You're so funny! I love your sense of humor. You seem like such a cool person!

Where in NC is your brother? Would you consider relocating there? I am considering relocating there myself--just because I hate cold weather and it's warmer down there. Also, the housing is much more affordable. And the people where I live (near DC) are really unfriendly.

I agree, not worth possibly contracting AIDS or something icky for a few hundred dollars. Even with thick gloves you could have been pricked by a needle. God knows what evil stuff lurked in that place!

How did your father even get that gig? Who does he work for--the county? I think it's certainly an interesting job, but I don't like dirty things such as rats and roaches.
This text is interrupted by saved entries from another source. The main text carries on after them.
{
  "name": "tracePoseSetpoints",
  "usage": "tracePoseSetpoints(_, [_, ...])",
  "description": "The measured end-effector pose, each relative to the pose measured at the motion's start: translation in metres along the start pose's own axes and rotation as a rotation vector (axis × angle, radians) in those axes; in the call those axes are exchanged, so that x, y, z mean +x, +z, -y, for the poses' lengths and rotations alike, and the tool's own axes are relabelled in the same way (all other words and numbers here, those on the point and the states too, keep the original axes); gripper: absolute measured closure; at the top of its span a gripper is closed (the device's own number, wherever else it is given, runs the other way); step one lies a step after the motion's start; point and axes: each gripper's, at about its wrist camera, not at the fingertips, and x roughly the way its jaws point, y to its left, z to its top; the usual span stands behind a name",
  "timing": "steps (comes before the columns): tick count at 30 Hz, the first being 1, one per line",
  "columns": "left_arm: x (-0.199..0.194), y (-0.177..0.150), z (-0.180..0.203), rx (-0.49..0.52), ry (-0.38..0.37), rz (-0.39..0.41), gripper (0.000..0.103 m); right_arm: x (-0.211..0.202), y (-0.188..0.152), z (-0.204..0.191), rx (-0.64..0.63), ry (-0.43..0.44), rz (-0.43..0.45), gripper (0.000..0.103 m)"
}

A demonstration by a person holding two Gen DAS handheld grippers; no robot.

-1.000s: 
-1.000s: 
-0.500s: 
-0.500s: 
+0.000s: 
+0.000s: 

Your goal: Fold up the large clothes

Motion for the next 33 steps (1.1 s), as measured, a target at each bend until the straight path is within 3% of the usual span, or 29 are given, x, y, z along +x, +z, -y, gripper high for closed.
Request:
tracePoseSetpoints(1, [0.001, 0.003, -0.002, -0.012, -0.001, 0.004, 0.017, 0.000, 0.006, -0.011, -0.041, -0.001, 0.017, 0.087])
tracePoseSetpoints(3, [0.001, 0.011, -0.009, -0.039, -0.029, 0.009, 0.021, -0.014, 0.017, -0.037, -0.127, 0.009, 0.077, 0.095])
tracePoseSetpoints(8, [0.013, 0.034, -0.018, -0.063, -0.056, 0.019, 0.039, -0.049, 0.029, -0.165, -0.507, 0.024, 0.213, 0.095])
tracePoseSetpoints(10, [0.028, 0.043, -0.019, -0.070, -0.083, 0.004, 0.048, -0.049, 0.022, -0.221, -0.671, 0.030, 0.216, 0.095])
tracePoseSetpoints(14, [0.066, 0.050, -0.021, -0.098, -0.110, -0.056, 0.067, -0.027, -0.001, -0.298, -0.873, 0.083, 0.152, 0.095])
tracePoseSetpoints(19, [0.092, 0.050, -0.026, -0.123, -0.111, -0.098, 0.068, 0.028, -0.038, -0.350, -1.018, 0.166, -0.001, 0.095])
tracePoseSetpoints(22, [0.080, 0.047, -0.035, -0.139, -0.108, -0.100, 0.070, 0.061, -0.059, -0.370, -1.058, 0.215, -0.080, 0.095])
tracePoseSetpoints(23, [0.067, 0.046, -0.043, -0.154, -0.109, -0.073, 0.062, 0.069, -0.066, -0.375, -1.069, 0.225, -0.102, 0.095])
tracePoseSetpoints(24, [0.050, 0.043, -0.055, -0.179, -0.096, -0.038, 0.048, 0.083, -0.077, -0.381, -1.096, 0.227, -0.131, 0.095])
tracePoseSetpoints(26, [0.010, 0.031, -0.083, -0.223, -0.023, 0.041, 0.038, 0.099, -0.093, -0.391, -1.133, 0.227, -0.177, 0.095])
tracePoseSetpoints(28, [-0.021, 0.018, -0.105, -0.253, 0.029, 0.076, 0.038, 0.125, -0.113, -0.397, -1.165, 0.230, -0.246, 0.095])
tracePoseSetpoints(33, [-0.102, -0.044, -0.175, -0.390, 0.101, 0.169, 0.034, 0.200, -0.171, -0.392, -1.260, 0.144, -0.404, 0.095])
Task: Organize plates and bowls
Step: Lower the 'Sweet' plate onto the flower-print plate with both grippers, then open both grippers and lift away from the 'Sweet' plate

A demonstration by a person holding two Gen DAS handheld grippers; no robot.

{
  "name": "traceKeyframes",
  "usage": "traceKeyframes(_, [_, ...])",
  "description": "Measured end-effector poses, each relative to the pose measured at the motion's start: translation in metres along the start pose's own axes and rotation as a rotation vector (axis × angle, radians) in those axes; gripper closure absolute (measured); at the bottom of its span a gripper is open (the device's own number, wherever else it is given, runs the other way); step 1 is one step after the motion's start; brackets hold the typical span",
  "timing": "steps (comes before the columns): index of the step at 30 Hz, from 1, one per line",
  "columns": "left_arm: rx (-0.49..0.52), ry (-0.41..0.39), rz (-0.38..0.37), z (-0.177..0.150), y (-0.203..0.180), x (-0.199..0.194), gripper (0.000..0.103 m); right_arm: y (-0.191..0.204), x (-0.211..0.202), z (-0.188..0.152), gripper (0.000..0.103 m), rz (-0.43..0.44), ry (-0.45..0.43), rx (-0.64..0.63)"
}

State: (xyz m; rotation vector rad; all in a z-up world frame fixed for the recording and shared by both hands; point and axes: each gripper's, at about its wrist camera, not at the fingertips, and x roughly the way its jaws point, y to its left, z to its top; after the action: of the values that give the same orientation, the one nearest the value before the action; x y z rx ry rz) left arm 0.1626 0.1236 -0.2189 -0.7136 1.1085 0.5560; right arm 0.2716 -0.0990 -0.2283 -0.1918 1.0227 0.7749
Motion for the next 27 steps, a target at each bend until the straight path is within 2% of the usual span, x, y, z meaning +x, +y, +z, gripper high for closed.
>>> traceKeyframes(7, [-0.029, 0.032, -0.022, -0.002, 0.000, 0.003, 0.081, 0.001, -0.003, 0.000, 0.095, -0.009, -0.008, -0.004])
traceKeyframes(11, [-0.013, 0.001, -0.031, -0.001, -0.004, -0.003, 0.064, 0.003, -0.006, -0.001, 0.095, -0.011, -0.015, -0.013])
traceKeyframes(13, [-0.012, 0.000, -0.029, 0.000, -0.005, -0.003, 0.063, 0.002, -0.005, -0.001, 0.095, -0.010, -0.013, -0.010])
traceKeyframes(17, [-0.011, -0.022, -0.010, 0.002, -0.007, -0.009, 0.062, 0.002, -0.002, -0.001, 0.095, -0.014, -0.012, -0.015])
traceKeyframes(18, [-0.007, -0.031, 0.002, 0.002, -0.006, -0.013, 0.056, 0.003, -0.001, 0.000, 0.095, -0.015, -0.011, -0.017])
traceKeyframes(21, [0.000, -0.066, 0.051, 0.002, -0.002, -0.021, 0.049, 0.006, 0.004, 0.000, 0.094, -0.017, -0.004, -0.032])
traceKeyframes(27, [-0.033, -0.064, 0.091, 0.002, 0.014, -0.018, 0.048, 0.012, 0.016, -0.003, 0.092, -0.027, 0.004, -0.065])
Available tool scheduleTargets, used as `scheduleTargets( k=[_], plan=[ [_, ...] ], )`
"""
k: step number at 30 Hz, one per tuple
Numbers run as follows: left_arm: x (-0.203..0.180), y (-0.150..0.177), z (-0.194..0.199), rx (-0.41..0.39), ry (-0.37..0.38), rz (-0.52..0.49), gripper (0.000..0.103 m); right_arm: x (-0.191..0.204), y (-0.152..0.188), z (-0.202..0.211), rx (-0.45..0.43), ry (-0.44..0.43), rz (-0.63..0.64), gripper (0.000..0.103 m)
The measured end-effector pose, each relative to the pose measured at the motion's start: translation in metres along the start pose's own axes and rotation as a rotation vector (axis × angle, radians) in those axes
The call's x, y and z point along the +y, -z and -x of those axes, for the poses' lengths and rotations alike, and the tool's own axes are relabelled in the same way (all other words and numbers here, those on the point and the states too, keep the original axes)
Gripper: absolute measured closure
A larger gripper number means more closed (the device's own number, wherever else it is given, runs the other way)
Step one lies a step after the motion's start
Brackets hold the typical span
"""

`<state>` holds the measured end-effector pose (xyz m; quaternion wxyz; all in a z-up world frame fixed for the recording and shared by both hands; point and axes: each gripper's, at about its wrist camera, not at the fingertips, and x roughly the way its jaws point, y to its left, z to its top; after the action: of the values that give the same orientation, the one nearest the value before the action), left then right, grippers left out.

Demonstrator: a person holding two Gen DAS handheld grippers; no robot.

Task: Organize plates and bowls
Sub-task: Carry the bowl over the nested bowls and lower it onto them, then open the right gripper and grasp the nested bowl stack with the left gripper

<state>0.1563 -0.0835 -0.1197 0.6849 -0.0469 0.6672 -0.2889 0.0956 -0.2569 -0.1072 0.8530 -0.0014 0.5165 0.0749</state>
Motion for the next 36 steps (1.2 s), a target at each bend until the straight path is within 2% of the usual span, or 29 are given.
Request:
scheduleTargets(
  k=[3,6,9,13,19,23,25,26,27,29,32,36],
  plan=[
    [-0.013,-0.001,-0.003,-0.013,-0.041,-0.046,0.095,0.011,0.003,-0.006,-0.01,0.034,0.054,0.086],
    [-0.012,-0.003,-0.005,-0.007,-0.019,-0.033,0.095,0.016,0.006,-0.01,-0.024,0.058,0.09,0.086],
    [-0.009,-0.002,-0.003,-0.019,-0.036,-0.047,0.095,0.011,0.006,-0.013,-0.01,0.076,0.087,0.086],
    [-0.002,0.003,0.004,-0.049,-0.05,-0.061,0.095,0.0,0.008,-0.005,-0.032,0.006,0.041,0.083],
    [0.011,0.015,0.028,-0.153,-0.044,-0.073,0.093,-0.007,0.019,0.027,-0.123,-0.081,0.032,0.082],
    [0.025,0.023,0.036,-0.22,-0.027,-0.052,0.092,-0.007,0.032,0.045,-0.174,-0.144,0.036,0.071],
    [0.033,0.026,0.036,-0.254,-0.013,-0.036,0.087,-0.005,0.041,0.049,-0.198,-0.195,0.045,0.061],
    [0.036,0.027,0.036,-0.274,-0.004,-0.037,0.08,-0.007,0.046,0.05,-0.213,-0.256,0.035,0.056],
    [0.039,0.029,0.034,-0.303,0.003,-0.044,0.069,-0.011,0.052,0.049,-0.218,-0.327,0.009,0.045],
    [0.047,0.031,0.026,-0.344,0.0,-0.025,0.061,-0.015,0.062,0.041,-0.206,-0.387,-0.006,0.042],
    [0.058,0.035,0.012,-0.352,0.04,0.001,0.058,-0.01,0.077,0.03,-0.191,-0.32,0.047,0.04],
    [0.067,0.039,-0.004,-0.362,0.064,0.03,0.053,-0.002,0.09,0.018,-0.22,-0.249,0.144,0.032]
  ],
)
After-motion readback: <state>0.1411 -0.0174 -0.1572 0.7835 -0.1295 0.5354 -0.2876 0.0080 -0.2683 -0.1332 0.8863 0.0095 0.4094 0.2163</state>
As for factory work 17 bucks an hour is nothing to sneeze at, especially if you don't yet have your bachelor's degree. Do you want to earn one?
 
Hi Lonelygirl

Thank you very much,your so very kind:)

Well my brother lives in Ashville in NC,I have thought sometimes about moving down there.Its sort of a fascination/fear thing,he goes on and on about how great it is but yet I am afraid to just pick up and go off to some other part of the country I have never even visited before.Not that Reading is a slice of heaven,its alright in some places outside the city but the city where I live is a dump,its a sad sight to behold,you can tell just by looking at the houses this was once a beautiful little city.This city goes back to the mid 18th century.

Well my dad has work from a number of different people,sometimes we do work for landlords,sometimes we do it for this local bank.If I recall right that was a job from the bank.They took back the apartment.I usually don't care for those jobs,I don't like the idea of cleaning out a place where people lost there homes to a bank,its sad and I feel like a bloody vulture.In some ways I feel this sort of work has made me old before my time although I don't really look it(actually I am often told I look much younger then I actually am,one of the few positive traits that runs in my family ha ha,stubborness and youthful looks ha ha)but I feel it inside and I have had some health problems the last year or so.I have alot of pain in my lower back and my neck and very high blood pressure although thats under control with some meds,but I think alot of this comes from the strain this work has put on both my body and mind.

Sure I would love to get my degree,I wish I had just gone to college when I was 18,I regret that.I was such a mess as a teenger but what I most regret about those years is how stupidly short sighted I was about things,I thought like there was no future.
 
lonelygirl said:
Angelus,

You're so funny! I love your sense of humor. You seem like such a cool person!

OMG! LG is right! I have been reading this thread and you ARE sooo funny! She's pretty funny herself. Too bad I don't live next door to you anymore, I'd love to meet you in person.